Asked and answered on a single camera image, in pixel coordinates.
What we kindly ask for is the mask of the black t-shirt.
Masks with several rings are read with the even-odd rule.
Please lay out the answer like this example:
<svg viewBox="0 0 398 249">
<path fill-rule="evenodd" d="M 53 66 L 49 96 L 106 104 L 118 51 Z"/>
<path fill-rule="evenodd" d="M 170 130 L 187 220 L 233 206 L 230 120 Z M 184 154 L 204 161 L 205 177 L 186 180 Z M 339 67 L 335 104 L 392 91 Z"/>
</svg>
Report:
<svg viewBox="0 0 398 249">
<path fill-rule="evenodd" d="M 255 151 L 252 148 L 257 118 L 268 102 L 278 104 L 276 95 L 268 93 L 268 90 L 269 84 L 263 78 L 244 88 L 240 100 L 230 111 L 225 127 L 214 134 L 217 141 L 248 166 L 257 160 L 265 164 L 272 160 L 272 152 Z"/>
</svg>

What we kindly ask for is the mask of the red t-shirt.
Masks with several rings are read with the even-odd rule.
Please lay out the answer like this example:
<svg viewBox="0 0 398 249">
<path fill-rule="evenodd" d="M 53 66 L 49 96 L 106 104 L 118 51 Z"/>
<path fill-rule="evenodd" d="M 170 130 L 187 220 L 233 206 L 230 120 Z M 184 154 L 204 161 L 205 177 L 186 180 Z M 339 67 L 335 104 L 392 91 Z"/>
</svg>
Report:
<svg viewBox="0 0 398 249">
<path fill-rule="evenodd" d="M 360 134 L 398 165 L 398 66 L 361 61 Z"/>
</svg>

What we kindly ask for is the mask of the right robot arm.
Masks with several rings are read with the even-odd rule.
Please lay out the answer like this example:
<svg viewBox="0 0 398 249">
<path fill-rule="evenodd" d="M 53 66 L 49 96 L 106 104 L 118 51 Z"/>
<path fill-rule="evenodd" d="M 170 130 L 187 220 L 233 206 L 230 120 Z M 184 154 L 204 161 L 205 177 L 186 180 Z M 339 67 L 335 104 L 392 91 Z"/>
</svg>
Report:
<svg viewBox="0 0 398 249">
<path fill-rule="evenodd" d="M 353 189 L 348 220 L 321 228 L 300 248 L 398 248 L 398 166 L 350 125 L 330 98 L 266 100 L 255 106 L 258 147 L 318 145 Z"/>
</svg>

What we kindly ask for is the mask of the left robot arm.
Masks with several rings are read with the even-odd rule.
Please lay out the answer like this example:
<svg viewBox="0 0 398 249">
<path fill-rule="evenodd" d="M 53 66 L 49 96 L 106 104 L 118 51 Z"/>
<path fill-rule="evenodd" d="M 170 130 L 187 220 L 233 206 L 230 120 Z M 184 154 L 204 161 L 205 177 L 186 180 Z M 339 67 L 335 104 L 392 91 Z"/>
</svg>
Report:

● ● ● ●

> [GOAL OF THE EXERCISE]: Each of the records should be written out precisely as given.

> [FINISHED TASK]:
Asked and answered on a single camera image, in pixel coordinates.
What we kindly ask for is the mask of the black t-shirt.
Masks with several rings are read with the even-odd rule.
Please lay out the answer like this example:
<svg viewBox="0 0 398 249">
<path fill-rule="evenodd" d="M 53 66 L 49 96 L 106 104 L 118 51 Z"/>
<path fill-rule="evenodd" d="M 170 130 L 187 220 L 233 206 L 230 120 Z M 184 154 L 204 161 L 205 177 L 186 180 Z M 339 67 L 335 104 L 392 91 Z"/>
</svg>
Report:
<svg viewBox="0 0 398 249">
<path fill-rule="evenodd" d="M 255 151 L 252 148 L 257 118 L 268 102 L 278 104 L 276 95 L 268 93 L 268 90 L 269 84 L 263 78 L 244 88 L 240 100 L 230 111 L 225 127 L 214 134 L 217 141 L 248 166 L 257 160 L 265 164 L 272 160 L 272 152 Z"/>
</svg>

What we kindly ask for is the mask of the red t-shirt.
Masks with several rings are read with the even-odd rule.
Please lay out the answer like this example:
<svg viewBox="0 0 398 249">
<path fill-rule="evenodd" d="M 53 66 L 49 96 L 106 104 L 118 51 Z"/>
<path fill-rule="evenodd" d="M 170 130 L 187 220 L 233 206 L 230 120 Z M 184 154 L 204 161 L 205 177 L 186 180 Z M 339 67 L 335 104 L 392 91 Z"/>
</svg>
Report:
<svg viewBox="0 0 398 249">
<path fill-rule="evenodd" d="M 360 134 L 398 165 L 398 66 L 361 61 Z"/>
</svg>

What we kindly ask for is the mask of the right robot arm.
Masks with several rings are read with the even-odd rule.
Please lay out the answer like this example:
<svg viewBox="0 0 398 249">
<path fill-rule="evenodd" d="M 53 66 L 49 96 L 106 104 L 118 51 Z"/>
<path fill-rule="evenodd" d="M 170 130 L 187 220 L 233 206 L 230 120 Z M 184 154 L 204 161 L 205 177 L 186 180 Z M 339 67 L 335 104 L 392 91 Z"/>
</svg>
Report:
<svg viewBox="0 0 398 249">
<path fill-rule="evenodd" d="M 353 189 L 348 220 L 321 228 L 300 248 L 398 248 L 398 166 L 350 125 L 330 98 L 266 100 L 255 106 L 258 147 L 318 145 Z"/>
</svg>

What we kindly ask for is the mask of the left robot arm.
Masks with several rings are read with the even-odd rule.
Please lay out the answer like this example:
<svg viewBox="0 0 398 249">
<path fill-rule="evenodd" d="M 53 66 L 49 96 L 106 104 L 118 51 Z"/>
<path fill-rule="evenodd" d="M 170 130 L 187 220 L 233 206 L 230 120 Z M 184 154 L 204 161 L 205 177 L 186 180 Z M 339 67 L 335 104 L 392 91 Z"/>
</svg>
Report:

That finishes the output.